Bericht: Auswirkungen der §§ 30a und 42a BDSG

Deutscher Bundestag, Unterrichtung durch die Bundesregierung: Bericht über die Auswirkungen der §§ 30a [Geschäftsmäßige Datenerhebung und -speicherung für Zwecke der Markt- oder Meinungsforschung]

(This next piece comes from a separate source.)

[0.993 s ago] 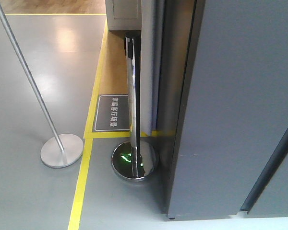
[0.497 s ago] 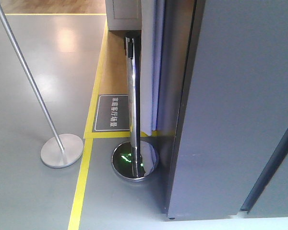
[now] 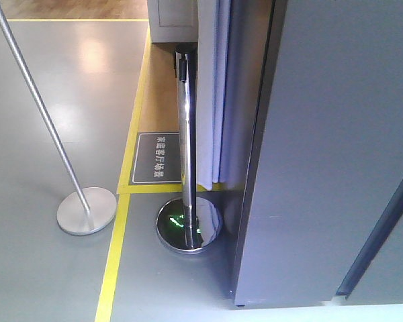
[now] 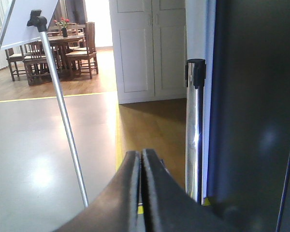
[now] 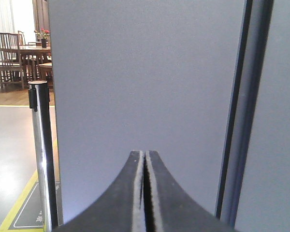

und 42a [Informationspflicht bei unrechtmäßiger Kenntniserlangung von Daten] des Bundesdatenschutzgesetzes (mit einer Tabelle der Meldungen nach § 42a BDSG):

[...] C. Ergebnisse/Vorschläge Sowohl § 30a BDSG als auch § 42a BDSG finden erst seit kurzer Zeit praktische Anwendung. Dem vorstehenden Bericht gem. § 48 BDSG zufolge haben sie sich bislang bewährt. Änderungen an den Vorschriften werden von Seiten der Bundesregierung derzeit nicht empfohlen. Insbesondere im Hinblick auf die Informationspflicht bei Datenschutzverletzungen zeigt die Zahl der Meldungen nach § 42a BDSG, dass die Regelung trotz aller Diskussion um die richtige Interpretation, die eine solche fundamentale Neuregelung mit sich bringt, in der Praxis angenommen wird und zu mehr Transparenz führt. Die damit verbundene Öffentlichkeitswirksamkeit trägt zudem dazu bei, das Datenschutz-Bewusstsein in den Unternehmen weiter zu stärken. Vor diesem Hintergrund hält die Bundesregierung eine solche Informationspflicht auch auf europäischer Ebene für sinnvoll. Entsprechende Vorschläge der EU-Kommission im Entwurf für eine Datenschutz-Grundverordnung sind derzeit Gegenstand der Diskussion innerhalb der Bundesregierung und auf europäischer Ebene.